David Kaspar has a translation of an article by Matthias Döpfner, Chief Executive of German publisher Axel Springer AG, published in the German daily Welt.
A few days ago Henryk M. Broder wrote in Welt am Sonntag, "Europe – your family name is appeasement." It’s a phrase you can’t get out of your head because it’s so terribly true.
Appeasement cost millions of Jews and non-Jews their lives as England and France, allies at the time, negotiated and hesitated too long before they noticed that Hitler had to be fought, not bound to agreements. Appeasement stabilized communism in the Soviet Union and East Germany in that part of Europe where inhuman, suppressive governments were glorified as the ideologically correct alternative to all other possibilities. Appeasement crippled Europe when genocide ran rampant in Kosovo and we Europeans debated and debated until the Americans came in and did our work for us. Rather than protecting democracy in the Middle East, European appeasement, camouflaged behind the fuzzy word "equidistance," now countenances suicide bombings in Israel by fundamentalist Palestinians. Appeasement generates a mentality that allows Europe to ignore 300,000 victims of Saddam’s torture and murder machinery and, motivated by the self-righteousness of the peace-movement, to issue bad grades to George Bush. A particularly grotesque form of appeasement is reacting to the escalating violence by Islamic fundamentalists in Holland and elsewhere by suggesting that we should really have a Muslim holiday in Germany.
What else has to happen before the European public and its political leadership get it? There is a sort of crusade underway, an especially perfidious crusade consisting of systematic attacks by fanatic Muslims, focused on civilians and directed against our free, open Western societies.
It is a conflict that will most likely last longer than the great military conflicts of the last century—a conflict conducted by an enemy that cannot be tamed by tolerance and accommodation but only spurred on by such gestures, which will be mistaken for signs of weakness.
Two recent American presidents had the courage needed for anti-appeasement: Reagan and Bush. Reagan ended the Cold War and Bush, supported only by the social democrat Blair acting on moral conviction, recognized the danger in the Islamic fight against democracy. His place in history will have to be evaluated after a number of years have passed.

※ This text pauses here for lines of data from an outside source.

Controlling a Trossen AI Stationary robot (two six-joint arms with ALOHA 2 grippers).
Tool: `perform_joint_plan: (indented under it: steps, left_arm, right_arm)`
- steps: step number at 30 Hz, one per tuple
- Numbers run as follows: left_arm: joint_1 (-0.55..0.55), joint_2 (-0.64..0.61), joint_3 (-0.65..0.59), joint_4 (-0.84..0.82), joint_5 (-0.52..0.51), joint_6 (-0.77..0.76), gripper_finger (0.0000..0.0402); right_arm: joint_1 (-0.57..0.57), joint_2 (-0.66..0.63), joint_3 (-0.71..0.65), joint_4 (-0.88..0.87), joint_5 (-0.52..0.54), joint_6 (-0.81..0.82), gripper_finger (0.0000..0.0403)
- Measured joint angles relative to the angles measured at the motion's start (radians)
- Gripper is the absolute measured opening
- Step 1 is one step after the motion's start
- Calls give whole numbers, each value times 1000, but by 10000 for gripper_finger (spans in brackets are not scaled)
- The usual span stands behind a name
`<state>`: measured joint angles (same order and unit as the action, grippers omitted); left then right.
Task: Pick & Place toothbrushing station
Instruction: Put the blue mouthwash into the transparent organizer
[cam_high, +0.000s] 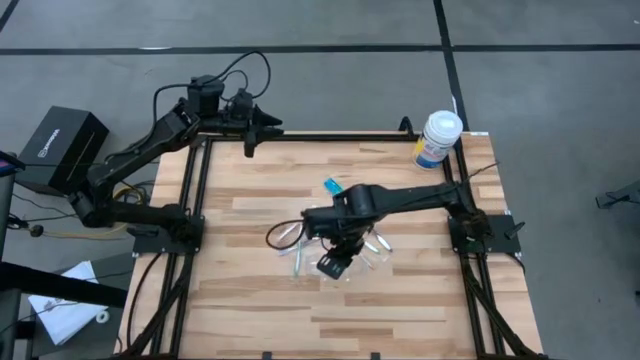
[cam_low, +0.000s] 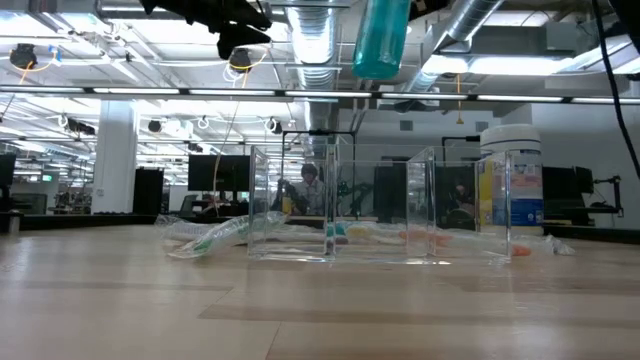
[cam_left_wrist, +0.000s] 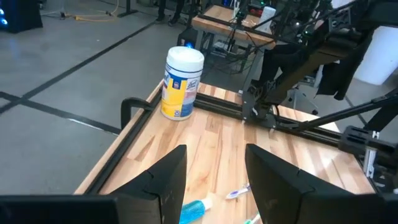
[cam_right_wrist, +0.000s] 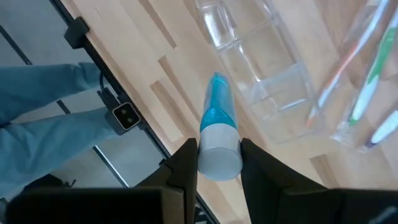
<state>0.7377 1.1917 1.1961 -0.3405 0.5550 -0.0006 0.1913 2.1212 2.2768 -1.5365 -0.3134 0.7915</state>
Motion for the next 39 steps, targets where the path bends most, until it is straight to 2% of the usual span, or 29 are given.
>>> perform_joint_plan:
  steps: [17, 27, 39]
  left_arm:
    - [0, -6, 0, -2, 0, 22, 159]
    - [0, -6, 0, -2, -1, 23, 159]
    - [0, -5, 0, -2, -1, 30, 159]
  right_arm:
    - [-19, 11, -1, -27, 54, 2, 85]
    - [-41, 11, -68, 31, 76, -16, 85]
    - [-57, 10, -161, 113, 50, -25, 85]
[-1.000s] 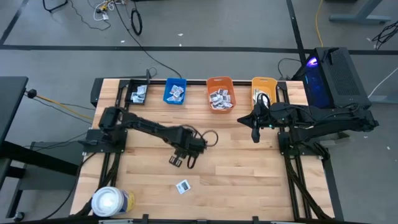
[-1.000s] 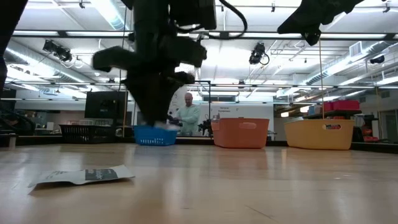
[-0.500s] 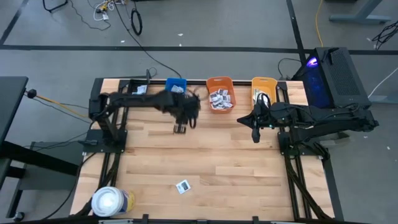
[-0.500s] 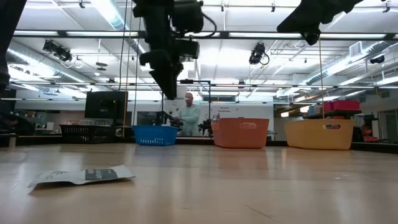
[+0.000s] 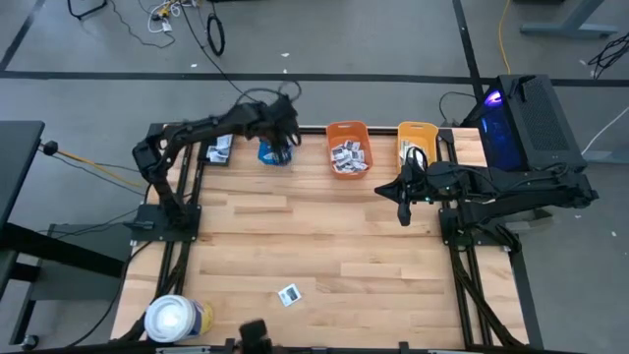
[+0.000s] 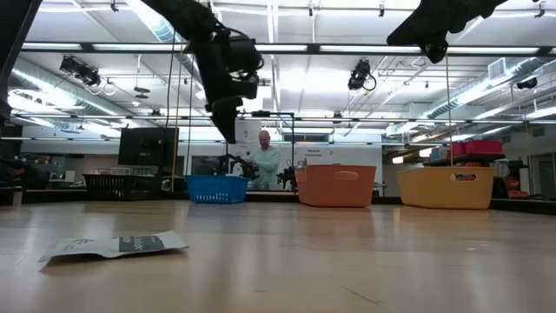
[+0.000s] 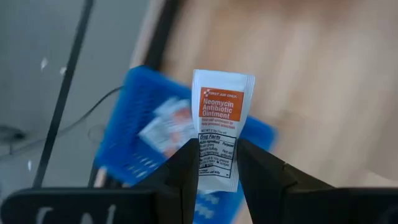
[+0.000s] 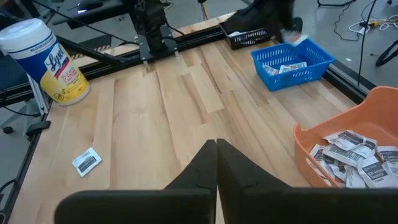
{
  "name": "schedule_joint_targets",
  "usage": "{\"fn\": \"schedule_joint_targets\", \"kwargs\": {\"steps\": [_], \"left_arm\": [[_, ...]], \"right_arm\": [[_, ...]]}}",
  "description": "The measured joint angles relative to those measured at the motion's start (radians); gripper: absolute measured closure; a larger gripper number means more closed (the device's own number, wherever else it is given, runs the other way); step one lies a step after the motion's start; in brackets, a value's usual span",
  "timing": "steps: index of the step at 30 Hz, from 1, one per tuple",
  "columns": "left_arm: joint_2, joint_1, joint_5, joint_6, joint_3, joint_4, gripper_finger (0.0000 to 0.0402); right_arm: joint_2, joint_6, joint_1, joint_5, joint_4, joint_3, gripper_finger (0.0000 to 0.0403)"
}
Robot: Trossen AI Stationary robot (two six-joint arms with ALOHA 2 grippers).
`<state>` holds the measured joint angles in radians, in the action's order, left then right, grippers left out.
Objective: Pick & Place First Aid Supplies
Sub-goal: Put the ointment pack into the blue bin
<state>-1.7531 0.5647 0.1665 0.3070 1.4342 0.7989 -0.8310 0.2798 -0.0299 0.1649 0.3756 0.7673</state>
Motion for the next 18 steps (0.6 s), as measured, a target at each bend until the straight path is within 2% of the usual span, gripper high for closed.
{"fn": "schedule_joint_targets", "kwargs": {"steps": [5, 9, 13, 18], "left_arm": [[0.0, 0.103, 0.001, -0.138, 0.0, -0.069, 0.029], [0.0, 0.16, -0.07, -0.329, 0.0, -0.139, 0.029], [0.0, 0.192, -0.076, -0.493, -0.001, -0.15, 0.0289], [-0.011, 0.209, -0.052, -0.588, -0.002, -0.154, 0.0289]], "right_arm": [[0.0, 0.0, 0.0, 0.001, 0.0, 0.0, 0.0398], [0.0, 0.0, 0.0, 0.002, 0.0, 0.0, 0.0398], [0.0, 0.0, 0.0, 0.003, 0.0, 0.0, 0.0398], [0.0, 0.0, 0.0, 0.005, 0.0, 0.0, 0.0398]]}}
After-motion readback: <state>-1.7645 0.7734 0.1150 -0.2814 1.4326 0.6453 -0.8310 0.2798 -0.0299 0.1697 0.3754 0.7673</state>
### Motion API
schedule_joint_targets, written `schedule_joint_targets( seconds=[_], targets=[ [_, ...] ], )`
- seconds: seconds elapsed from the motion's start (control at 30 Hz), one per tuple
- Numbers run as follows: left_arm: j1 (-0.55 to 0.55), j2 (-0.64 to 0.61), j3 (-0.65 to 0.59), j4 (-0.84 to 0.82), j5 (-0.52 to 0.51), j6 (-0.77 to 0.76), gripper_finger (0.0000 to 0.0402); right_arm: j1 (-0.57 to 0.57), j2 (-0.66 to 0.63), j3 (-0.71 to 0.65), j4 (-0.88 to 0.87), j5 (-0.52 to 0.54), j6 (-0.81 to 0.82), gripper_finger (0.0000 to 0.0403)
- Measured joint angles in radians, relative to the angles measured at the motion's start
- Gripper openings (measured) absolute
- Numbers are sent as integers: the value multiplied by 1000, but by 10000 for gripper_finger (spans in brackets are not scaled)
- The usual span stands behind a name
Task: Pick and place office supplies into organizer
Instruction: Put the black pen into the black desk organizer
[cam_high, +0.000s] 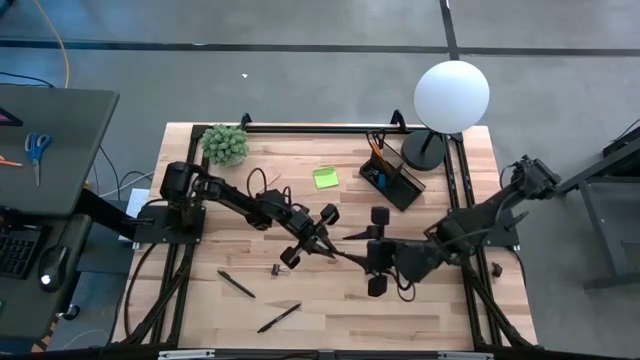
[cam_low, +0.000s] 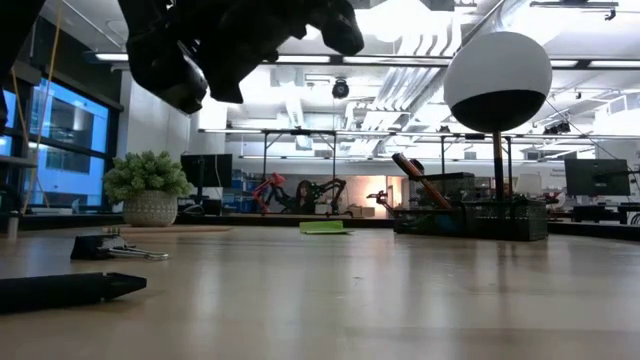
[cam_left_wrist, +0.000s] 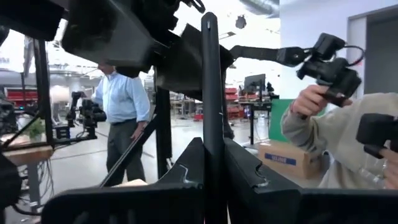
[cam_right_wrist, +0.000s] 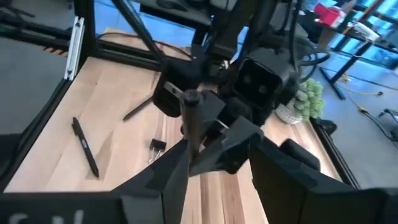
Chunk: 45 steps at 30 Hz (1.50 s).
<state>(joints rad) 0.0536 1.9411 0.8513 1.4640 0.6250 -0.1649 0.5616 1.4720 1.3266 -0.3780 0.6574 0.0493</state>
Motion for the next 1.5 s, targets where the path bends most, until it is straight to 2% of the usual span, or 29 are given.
schedule_joint_targets(
  seconds=[0.2, 0.3, 0.5, 0.67, 0.8, 0.87, 1.03, 1.17, 1.37, 1.5],
  targets=[
    [-2, 0, 34, 3, -6, -21, 17, -25, 64, 0, 104, -63, -137, 143],
    [-12, 0, 44, -14, -5, -21, 15, -25, 89, 0, 145, -68, -203, 109],
    [-37, 0, 45, -9, -6, 9, 10, -16, 92, 0, 173, -76, -231, 20],
    [-36, -6, 50, -48, -15, 15, 29, 14, 95, -2, 225, 3, -332, 26],
    [-35, -4, 46, -158, -48, 40, 55, 21, 92, -1, 226, 55, -345, 19],
    [-34, 9, 40, -248, -82, 71, 70, 16, 76, 3, 204, 104, -312, 19],
    [-23, -1, 46, -357, -168, 125, 108, 2, 44, -1, 51, 189, -210, 19],
    [-8, 0, 45, -464, -216, 148, 129, -20, -25, 2, -160, 225, -10, 19],
    [9, -11, 45, -593, -292, 193, 132, -78, -92, 0, -555, 273, 369, 19],
    [18, -32, 42, -671, -360, 215, 120, -130, -98, 0, -671, 316, 463, 23]
  ],
)
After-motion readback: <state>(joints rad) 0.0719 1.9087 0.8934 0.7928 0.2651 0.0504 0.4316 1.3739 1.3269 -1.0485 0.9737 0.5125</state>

In the meantime, Europe sits back with charismatic self-confidence in the multicultural corner instead of defending liberal society’s values and being an attractive center of power on the same playing field as the true great powers, America and China. On the contrary—we Europeans present ourselves, in contrast to the intolerant, as world champions in tolerance, which even (Germany's Interior Minister) Otto Schily justifiably criticizes. Why? Because we’re so moral? I fear it’s more because we’re so materialistic.
For his policies, Bush risks the fall of the dollar, huge amounts of additional national debt and a massive and persistent burden on the American economy—because everything is at stake.
While the alleged capitalistic robber barons in American know their priorities, we timidly defend our social welfare systems. Stay out of it! It could get expensive. We’d rather discuss the 35-hour workweek or our dental health plan coverage. Or listen to TV pastors preach about "reaching out to murderers." These days, Europe reminds me of an elderly aunt who hides her last pieces of jewelry with shaking hands when she notices a robber has broken into a neighbor’s house. Europe, thy name is cowardice.